Infinite Country is a hard read about life as being undocumented in America. I’m glad Reese Witherspoon chose this as her March book club pick as it will help the book reach a wider audience. I mentioned this in my review but I did think this book had a bit of a slow start and it took me a while to get into it. But about the halfway point, I became super engaged. And I thought it ended really well. I was actually surprised by the ending.

This novel presents many questions—but it all boils down to what is home? For this Colombian family, neither Colombia or the U.S. is truly home.

The Synopsis

Talia is being held at a correctional facility for adolescent girls in the forested mountains of Colombia after committing an impulsive act of violence that may or may not have been warranted. She urgently needs to get out and get back home to Bogotá, where her father and a plane ticket to the United States are waiting for her. If she misses her flight, she might also miss her chance to finally be reunited with her family in the north.

How this family came to occupy two different countries, two different worlds, comes into focus like twists of a kaleidoscope. We see Talia’s parents, Mauro and Elena, fall in love in a market stall as teenagers against a backdrop of civil war and social unrest. We see them leave Bogotá with their firstborn, Karina, in pursuit of safety and opportunity in the United States on a temporary visa, and we see the births of two more children, Nando and Talia, on American soil. We witness the decisions and indecisions that lead to Mauro’s deportation and the family’s splintering—the costs they’ve all been living with ever since.

Award-winning, internationally acclaimed author Patricia Engel, herself a dual citizen and the daughter of Colombian immigrants, gives voice to all five family members as they navigate the particulars of their respective circumstances. And all the while, the metronome ticks: Will Talia make it to Bogotá in time? And if she does, can she bring herself to trade the solid facts of her father and life in Colombia for the distant vision of her mother and siblings in America?

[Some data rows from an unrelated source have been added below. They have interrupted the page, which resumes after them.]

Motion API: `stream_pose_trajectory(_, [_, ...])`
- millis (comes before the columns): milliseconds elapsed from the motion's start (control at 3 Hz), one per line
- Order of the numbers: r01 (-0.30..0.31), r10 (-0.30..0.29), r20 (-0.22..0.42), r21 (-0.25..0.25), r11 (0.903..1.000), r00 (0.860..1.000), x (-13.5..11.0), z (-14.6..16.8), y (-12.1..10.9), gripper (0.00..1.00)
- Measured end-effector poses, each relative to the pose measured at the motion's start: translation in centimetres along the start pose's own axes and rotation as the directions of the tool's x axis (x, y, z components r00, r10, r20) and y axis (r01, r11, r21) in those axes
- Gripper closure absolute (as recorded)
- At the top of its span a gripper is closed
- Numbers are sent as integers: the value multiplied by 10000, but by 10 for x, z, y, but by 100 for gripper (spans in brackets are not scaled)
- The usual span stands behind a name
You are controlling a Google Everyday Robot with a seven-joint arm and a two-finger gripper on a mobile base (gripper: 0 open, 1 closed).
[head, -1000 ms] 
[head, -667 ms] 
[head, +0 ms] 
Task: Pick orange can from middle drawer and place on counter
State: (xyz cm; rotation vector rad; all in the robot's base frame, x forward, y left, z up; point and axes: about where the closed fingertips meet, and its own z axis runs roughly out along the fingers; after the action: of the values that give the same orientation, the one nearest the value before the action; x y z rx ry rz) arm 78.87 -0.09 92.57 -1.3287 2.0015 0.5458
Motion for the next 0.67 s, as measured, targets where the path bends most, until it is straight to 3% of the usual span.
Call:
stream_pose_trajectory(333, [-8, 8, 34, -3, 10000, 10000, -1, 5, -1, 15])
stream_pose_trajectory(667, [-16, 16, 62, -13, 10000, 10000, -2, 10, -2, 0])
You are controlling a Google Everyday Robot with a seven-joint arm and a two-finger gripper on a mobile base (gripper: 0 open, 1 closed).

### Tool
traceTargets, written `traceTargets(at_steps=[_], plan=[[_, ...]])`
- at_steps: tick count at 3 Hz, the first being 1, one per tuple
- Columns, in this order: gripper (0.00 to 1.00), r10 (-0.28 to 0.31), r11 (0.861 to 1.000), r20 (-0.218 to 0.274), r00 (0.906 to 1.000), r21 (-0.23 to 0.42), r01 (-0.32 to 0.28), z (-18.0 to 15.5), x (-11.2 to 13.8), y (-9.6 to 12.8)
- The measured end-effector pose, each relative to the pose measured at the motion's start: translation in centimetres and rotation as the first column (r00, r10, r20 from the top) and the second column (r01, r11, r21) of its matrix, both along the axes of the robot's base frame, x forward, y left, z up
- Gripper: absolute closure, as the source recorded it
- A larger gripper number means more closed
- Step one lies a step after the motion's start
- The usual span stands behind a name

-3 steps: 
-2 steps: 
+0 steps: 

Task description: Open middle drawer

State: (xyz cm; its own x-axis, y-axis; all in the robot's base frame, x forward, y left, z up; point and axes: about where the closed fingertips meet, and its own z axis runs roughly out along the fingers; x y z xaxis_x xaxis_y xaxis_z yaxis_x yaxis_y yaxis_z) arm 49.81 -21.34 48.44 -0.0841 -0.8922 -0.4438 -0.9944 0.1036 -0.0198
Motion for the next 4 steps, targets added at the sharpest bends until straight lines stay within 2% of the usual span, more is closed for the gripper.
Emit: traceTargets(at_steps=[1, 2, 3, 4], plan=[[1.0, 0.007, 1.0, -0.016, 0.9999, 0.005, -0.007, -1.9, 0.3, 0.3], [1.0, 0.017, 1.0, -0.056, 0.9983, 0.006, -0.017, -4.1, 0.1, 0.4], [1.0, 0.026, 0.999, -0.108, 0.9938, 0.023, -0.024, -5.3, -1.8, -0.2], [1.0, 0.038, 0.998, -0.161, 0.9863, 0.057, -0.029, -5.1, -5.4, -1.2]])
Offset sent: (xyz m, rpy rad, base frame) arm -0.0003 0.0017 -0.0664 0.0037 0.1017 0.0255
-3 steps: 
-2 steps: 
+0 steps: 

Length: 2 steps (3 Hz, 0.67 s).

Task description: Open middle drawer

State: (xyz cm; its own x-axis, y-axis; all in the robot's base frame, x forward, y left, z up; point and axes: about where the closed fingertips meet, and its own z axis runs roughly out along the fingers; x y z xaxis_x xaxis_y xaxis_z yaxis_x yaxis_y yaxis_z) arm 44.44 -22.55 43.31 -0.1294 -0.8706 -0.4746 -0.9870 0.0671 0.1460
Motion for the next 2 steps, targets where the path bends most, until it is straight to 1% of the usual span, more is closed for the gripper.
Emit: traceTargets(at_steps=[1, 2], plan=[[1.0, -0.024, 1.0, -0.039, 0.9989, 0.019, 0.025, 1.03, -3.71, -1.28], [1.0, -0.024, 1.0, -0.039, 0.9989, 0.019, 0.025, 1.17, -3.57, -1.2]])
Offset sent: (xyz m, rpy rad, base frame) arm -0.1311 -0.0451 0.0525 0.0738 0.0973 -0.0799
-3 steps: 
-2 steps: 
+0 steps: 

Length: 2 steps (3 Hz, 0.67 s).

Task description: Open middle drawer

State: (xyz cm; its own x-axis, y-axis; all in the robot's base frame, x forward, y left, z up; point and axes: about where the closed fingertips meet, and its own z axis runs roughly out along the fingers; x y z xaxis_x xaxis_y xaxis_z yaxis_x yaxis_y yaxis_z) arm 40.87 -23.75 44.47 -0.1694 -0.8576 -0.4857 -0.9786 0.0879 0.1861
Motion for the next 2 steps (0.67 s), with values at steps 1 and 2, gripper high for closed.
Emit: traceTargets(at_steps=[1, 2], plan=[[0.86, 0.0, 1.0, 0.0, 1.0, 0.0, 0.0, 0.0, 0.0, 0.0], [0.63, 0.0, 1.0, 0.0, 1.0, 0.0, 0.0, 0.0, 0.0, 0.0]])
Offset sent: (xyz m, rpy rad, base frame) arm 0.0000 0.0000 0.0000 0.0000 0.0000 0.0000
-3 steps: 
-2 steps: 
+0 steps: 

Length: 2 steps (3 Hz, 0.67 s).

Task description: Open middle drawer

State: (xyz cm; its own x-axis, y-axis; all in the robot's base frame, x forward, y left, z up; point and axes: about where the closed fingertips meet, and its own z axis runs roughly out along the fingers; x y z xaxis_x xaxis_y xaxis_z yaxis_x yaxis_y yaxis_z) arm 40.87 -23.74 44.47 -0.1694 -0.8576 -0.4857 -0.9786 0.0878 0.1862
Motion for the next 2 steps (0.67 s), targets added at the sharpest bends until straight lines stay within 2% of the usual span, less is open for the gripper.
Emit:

Rich with Bogotá urban life, steeped in Andean myth, and tense with the daily reality of the undocumented in America, Infinite Country is the story of two countries and one mixed-status family—for whom every triumph is stitched with regret, and every dream pursued bears the weight of a dream deferred.

Book Club Questions for Infinite Country

  1. What does the title Infinite Country mean in relation to the story?
  2. The story is told through multiple perspective and timelines. However, we mainly follow Talia, Mauro and Elena. Why do you think the author decided to tell the story in both the present and the past? On the same note, why did she introduce Karina and Nando’s viewpoint so late?
  3. Why did Mauro and Elena decide to come to the U.S.?
  4. Many times in the novel, the characters struggle with the question of wondering if life is really better for them in the U.S. or if they would have been better off to stay in Colombia. What are your thoughts on the decision to come to the U.S.? How did the American Dream fail to live up to its promise for this family?
  5. Talia was sent to a correctional facility after she attacked a man. But she did so because he killed a cat. Let’s talk about this story choice.
  6. There are many quotable passages including: I often wonder if we are living the wrong life in the wrong country. How does this sentence define what the family felt like living in the U.S.? What are some of the memorable quotes that stuck with you?
  7. Karina wonders if she can feel truly connected to a country where her family has no previous history. In your opinion, what makes a place—a true home? Is identity connected to one’s birthplace?
  8. This story really focuses on the undocumented experience in the U.S. How did it help show the complexity of the immigrant experience?
  9. Let’s talk about the impact of Mauro’s deportation to the family.
  10. What did you think about the family reuniting at the end? What happens next for the family?

More Recommendations

Hope you enjoyed book club questions for Infinite Country! Here are some more recommendations with links to book club questions.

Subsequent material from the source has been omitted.